Terkait proses kedua yaitu cara, Bobi menuturkan, cara yang digunakan dengan memperkenalkan calon suami sebagai orang kaya dan membujuk para korban untuk menikah dengan iming-iming akan dijamin seluruh kebutuhan hidupnya dan keluarganya. Keluarga para korban pun juga diberi sejumlah uang untuk memuluskan langkah tersebut.

Dalam temuan SBMI, setidaknya biaya yang harus dikeluarkan lelaki China untuk memesan pengantin perempuan sebesar Rp400 juta. Dari jumlah nominal tersebut nantinya sebanyak Rp20 juta akan diberikan kepada keluarga pengantin perempuan dan sisanya diberikan kepada para perekrut lapangan atau dalam kasus ini disebut 'Mak Comblang'.

"Dengan memanfaatkan posisi rentan korban yang seluruhnya berasal dari keluarga miskin, tidak memiliki pekerjaan, tulang punggung keluarga, beberapa dia ntaranya merupakan janda dan korban KDRT dari perkawinan sebelumnya, menyebabkan korban dan keluarga menyetujui perkawinan," kata dia.

Selain itu, ditemukan juga terdapat pemalsuan dokumen perkawinan khususnya pada kasus dua korban yang masih berusia anak pada kasus perkawinan pesanan/kontrak.

Untuk proses ketiga yaitu tujuan. Dalam kasus perkawinan pesanan ini pengantin perempuan dieksploitasi. Dari data pelaporan korban yang dihimpun oleh SBMI memperlihatkan bahwa sesampainya di tempat asal suami, mereka diharuskan untuk bekerja di pabrik dengan jam kerja panjang.

Tidak hanya itu, sepulang kerja mereka juga diwajibkan untuk mengerjakan pekerjaan rumah dan membuat kerajinan tangan untuk dijual.
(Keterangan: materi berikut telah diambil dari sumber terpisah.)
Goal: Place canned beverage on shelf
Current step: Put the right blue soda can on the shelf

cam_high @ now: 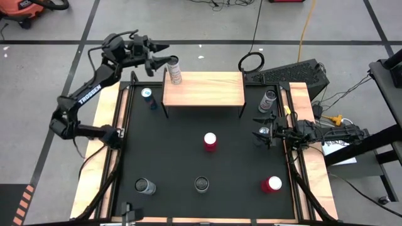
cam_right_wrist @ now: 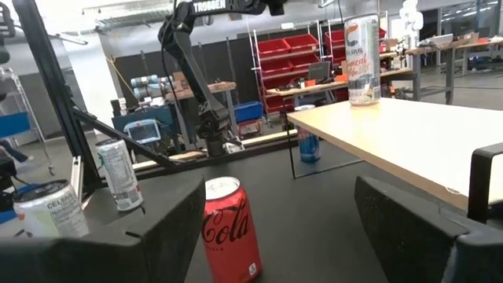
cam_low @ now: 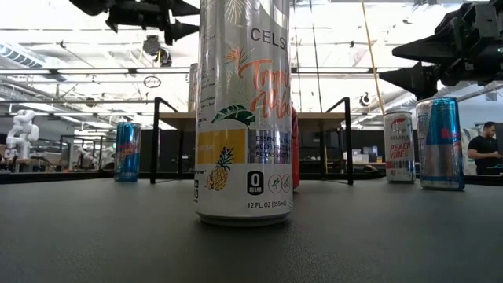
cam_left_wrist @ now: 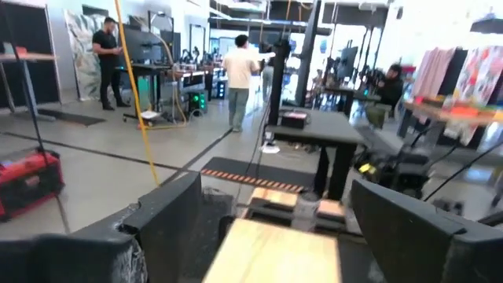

Seluruh gaji dan hasil penjualan dikuasai oleh suami dan keluarga suami.

Para korban pun dilarang untuk berhubungan dengan keluarga di Indonesia dan bila ingin kembali ke Tanah Air, para korban diancam harus mengganti kerugian yang sudah dikeluarkan oleh keluarga suami.

"Mereka juga kerap dianiaya oleh suami dan keluarga suami dan dipaksa untuk berhubungan seksual oleh suami bahkan ketika sedang sakit. Tidak hanya suami dan keluarga suami yang mengeksploitasi para korban, eksploitasi juga dilakukan oleh sindikat perekrut yang terorganisir dengan mengambil keuntungan ratusan juta rupiah dari perkawinan pesanan ini," ujar Bobi.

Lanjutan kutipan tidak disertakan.